DISINFO: Le coup d'État de 2013-2014 est la cause profonde de la guerre et d'autres problèmes en Ukraine.
SUMMARY
Les politiciens ukrainiens ne veulent toujours pas admettre que la prise de pouvoir inconstitutionnelle à Kyiv était la cause profonde des bouleversements dans le pays. Au lieu de cela, les soi-disant "vainqueurs du Maïdan" ont décidé d'utiliser la force pour réprimer les opposants dans diverses régions d'Ukraine. Ils ont imposé un quasi-ban complet sur la langue russe, initié la lustration, la liquidation de partis et d'ONG, la fermeture des médias d'opposition, et levé les restrictions sur la propagande de l'idéologie néo-nazie. Et les médiateurs occidentaux - la France, l'Allemagne et la Pologne, qui ont agi en tant que garants de l'accord du 21 février 2014 - se sont en fait retirés de l'exécution des promesses. Presque sept ans plus tard, Kyiv a encore peur de faire face à la vérité et d'admettre sa culpabilité pour les conséquences tragiques du coup d'État sanglant. Ils préfèrent cacher leur peur derrière une rhétorique anti-russe et russophobe.
RESPONSE
Campagne de désinformation récurrente pro-Kremlin contre l'Ukraine, contenant plusieurs narrations de désinformation concernant l'Euromaidan, la guerre en Ukraine et la souveraineté ukrainienne. Il n'y a pas eu de coup d'État en Ukraine il y a sept ans.

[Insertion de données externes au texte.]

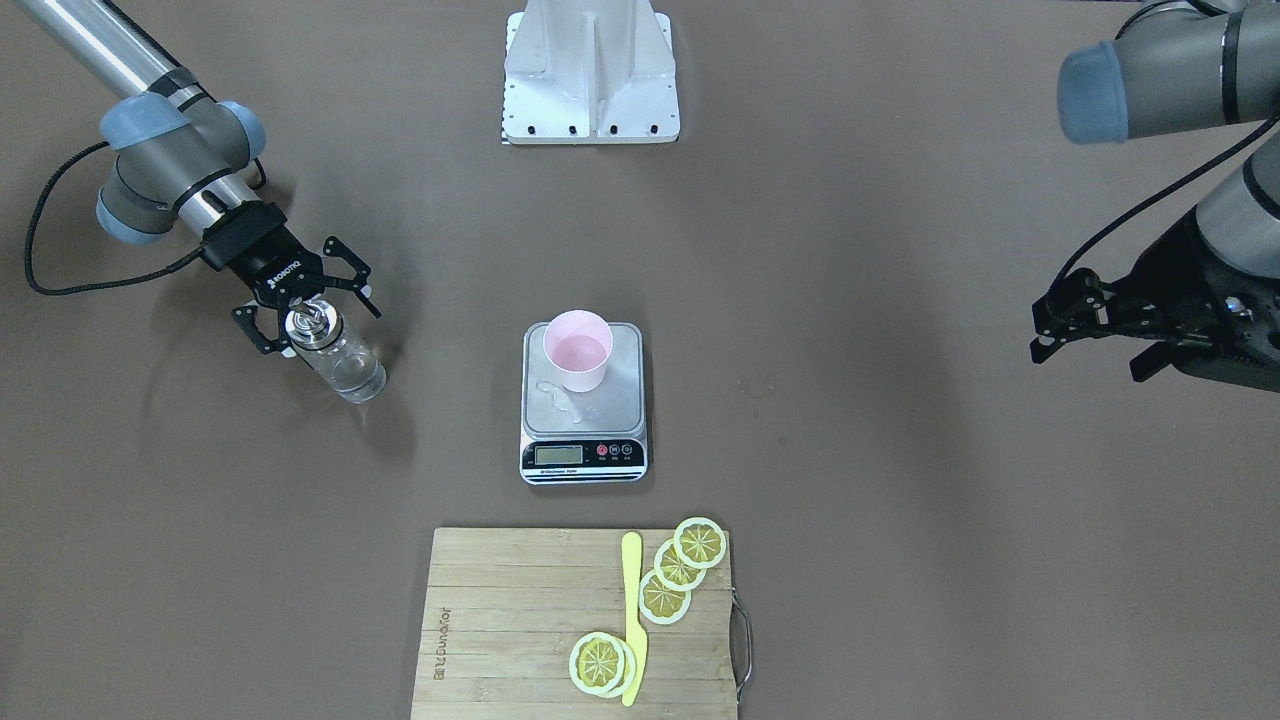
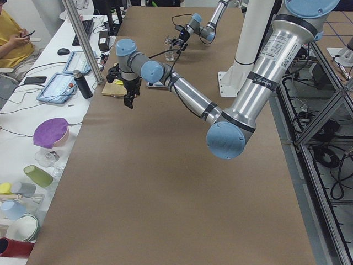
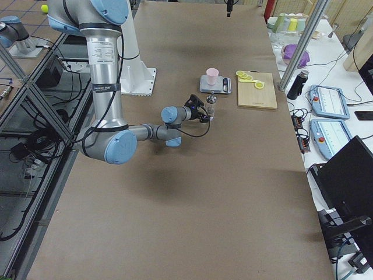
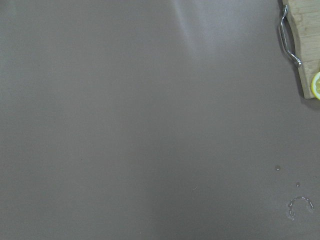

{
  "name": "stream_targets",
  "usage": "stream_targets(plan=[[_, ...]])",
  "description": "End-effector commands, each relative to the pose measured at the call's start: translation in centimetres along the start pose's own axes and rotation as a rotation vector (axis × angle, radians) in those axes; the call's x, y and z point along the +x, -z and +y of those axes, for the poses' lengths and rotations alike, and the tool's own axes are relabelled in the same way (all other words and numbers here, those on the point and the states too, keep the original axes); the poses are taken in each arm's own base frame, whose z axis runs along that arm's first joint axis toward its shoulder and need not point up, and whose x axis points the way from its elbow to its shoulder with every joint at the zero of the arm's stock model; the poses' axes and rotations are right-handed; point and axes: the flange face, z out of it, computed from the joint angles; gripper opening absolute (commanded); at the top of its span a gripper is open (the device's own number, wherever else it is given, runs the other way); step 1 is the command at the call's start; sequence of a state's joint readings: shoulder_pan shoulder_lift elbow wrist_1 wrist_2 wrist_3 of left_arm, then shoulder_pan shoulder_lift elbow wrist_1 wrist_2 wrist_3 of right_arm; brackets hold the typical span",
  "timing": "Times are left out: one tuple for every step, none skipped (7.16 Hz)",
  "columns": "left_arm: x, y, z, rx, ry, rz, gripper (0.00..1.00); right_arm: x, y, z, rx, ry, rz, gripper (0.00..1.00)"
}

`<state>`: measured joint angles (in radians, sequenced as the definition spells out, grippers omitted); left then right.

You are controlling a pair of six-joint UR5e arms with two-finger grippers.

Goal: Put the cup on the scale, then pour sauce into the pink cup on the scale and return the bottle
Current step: 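Close the right gripper around the glass sauce bottle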

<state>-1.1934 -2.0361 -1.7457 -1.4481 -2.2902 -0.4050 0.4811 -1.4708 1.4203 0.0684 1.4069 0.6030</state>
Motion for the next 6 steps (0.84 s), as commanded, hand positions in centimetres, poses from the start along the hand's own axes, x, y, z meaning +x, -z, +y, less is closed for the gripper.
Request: stream_targets(plan=[[0.0, 0.0, 0.0, 0.001, -0.001, 0.000, 0.99, 0.2, -0.2, -0.2, 0.009, -0.001, 0.002, 0.99], [0.0, 0.0, 0.0, 0.000, 0.000, 0.000, 0.99, 0.9, -0.1, -0.6, 0.016, 0.001, 0.016, 0.99], [0.0, 0.0, 0.0, 0.000, 0.000, 0.000, 0.99, 1.3, -0.1, -0.9, 0.021, 0.002, 0.024, 0.98], [0.0, 0.0, 0.0, 0.000, 0.000, 0.000, 0.99, 1.0, -0.5, -1.4, 0.027, -0.001, 0.022, 0.98], [0.0, 0.0, 0.0, 0.000, 0.000, 0.000, 0.99, 0.8, -1.2, -1.7, 0.030, -0.003, 0.021, 0.97], [0.1, 0.0, 0.0, 0.000, -0.001, 0.002, 0.99, 0.7, -1.4, -1.5, 0.027, -0.002, 0.022, 0.97]])
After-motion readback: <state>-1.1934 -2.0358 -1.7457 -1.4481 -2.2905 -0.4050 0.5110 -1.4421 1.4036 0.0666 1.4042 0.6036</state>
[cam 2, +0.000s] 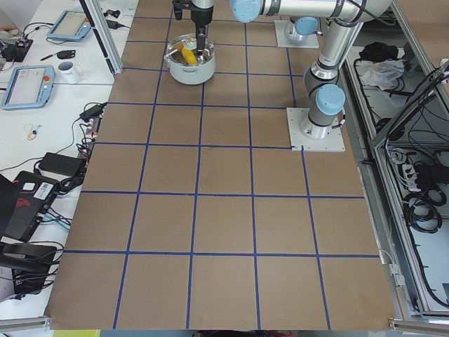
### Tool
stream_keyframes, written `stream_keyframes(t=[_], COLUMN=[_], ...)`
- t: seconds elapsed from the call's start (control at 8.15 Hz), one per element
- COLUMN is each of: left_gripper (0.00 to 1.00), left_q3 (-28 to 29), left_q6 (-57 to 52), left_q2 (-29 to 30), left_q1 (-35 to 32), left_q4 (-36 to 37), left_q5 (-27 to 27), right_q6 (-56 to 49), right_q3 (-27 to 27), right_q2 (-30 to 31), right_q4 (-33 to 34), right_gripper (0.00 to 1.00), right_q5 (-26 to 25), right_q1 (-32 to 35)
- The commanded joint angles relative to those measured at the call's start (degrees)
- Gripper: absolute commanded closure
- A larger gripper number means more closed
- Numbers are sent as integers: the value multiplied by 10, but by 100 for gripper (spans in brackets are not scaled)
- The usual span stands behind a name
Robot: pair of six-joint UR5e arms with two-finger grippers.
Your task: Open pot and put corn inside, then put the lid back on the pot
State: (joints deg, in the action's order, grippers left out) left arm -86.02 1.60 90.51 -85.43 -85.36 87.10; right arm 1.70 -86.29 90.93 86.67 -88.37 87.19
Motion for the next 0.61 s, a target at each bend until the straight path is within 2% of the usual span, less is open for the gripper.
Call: stream_keyframes(t=[0.0,0.49], left_gripper=[0,0], left_q3=[0,-5], left_q6=[-1,-1], left_q2=[-14,-16], left_q1=[0,0], left_q4=[-31,-30], left_q5=[12,11], right_q6=[0,0], right_q3=[0,0], right_q2=[0,0], right_q4=[0,1], right_gripper=[0,0], right_q5=[-1,2], right_q1=[0,1])
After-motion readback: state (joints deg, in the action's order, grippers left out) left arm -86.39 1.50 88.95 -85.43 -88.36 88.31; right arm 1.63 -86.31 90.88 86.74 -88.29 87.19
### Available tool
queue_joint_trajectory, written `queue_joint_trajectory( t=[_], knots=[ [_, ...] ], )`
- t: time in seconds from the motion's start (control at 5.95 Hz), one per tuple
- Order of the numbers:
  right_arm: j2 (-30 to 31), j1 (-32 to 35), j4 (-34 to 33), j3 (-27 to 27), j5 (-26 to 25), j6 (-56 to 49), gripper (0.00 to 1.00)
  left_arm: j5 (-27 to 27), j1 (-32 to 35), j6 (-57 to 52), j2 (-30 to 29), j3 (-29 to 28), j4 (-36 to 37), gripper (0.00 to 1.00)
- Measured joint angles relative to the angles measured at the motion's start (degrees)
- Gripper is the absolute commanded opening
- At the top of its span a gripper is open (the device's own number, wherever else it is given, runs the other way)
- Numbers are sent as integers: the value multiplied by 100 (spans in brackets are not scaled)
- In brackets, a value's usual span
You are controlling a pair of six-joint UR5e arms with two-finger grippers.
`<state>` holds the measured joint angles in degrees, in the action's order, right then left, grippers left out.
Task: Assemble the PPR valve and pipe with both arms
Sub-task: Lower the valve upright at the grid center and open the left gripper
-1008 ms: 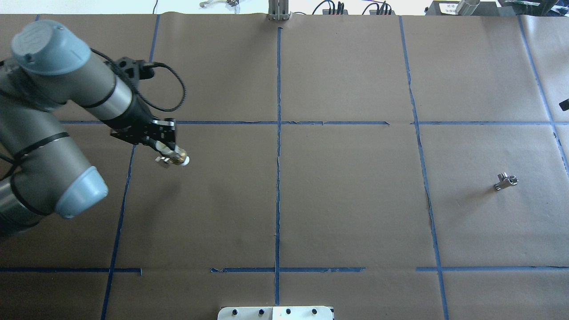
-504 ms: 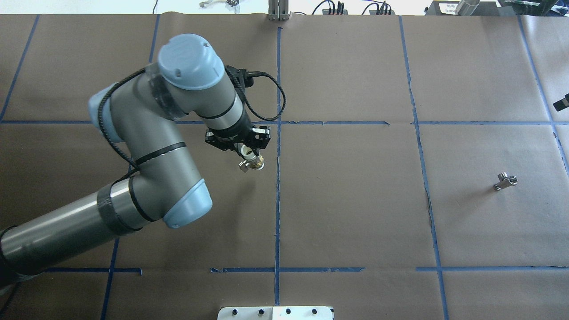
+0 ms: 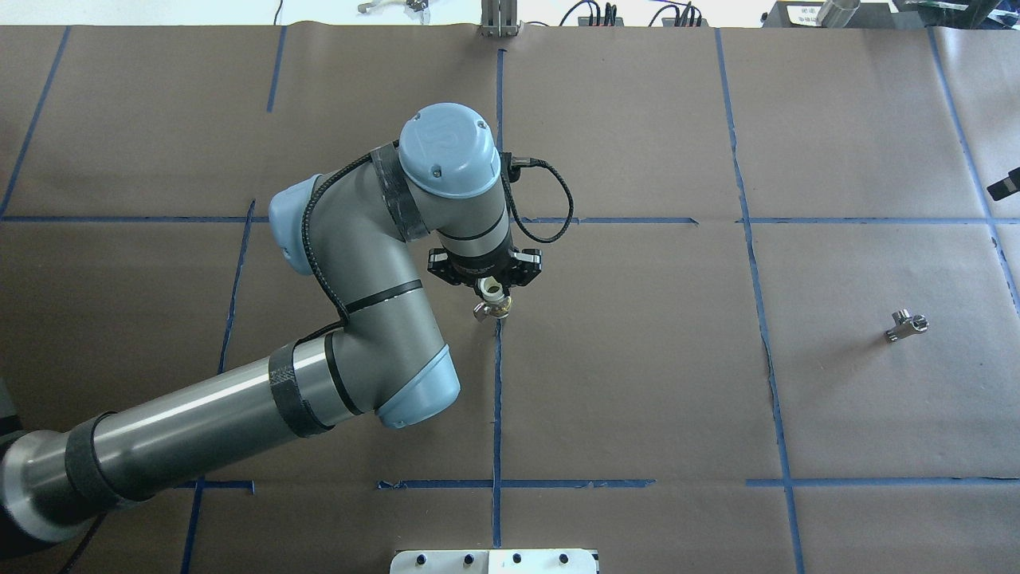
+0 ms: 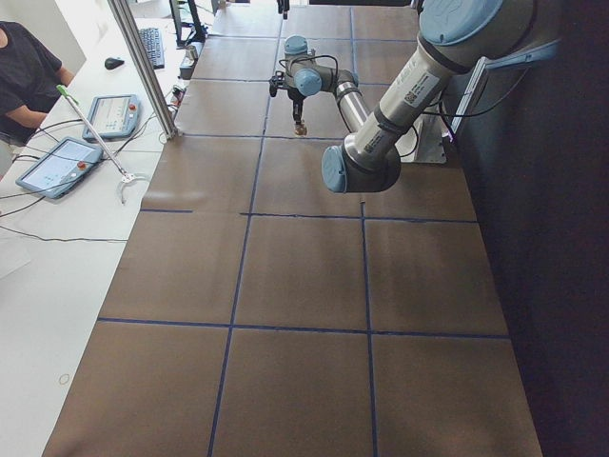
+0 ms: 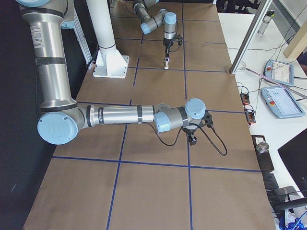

Les manifestations qui ont commencé à Kyiv en novembre 2013 – appelées "Maidan" ou "Euromaidan" – étaient le résultat de la frustration du peuple ukrainien face à la volte-face de dernière minute de l'ancien président Yanukovych lorsqu'il a refusé de signer l'Accord d’association UE–Ukraine après sept ans de négociations et a interrompu le progrès vers une relation plus étroite de l'Ukraine avec l'UE. Le gouvernement ukrainien, qui est entré au pouvoir après l'Euromaidan, n'a pas utilisé la force pour réprimer les dissidents. La guerre dans l'est de l'Ukraine, souvent considérée comme une conséquence de cela, est en réalité un cas bien documenté d'agression armée russe. L'Ukraine n'a pas interdit la langue russe, fermé des partis, des ONG ou des médias d'opposition. La langue russe reste l'une des langues minoritaires en Ukraine ; elle peut être utilisée dans les communications privées et les cérémonies religieuses, dans l'édition de livres et la presse, y compris la radio et la télévision, dans l'éducation, le secteur des services, le système de santé et dans les forces de l'ordre. Nouveaux partis avec une idéologie d'opposition ainsi que de nouveaux médias ont vu le jour après 2014. L'Ukraine n'a pas propagé l'idéologie néo-nazie. Les idéologies nazie et communiste ont été interdites par une loi ukrainienne en 2015. Voir des cas de désinformation similaires alléguant que l'Euromaidan et la politique pro-européenne ont conduit à l'effondrement de l'Ukraine, que les USA détruisent l'identité ukrainienne, ou que l'Ukraine devient enfin "anti-Russie".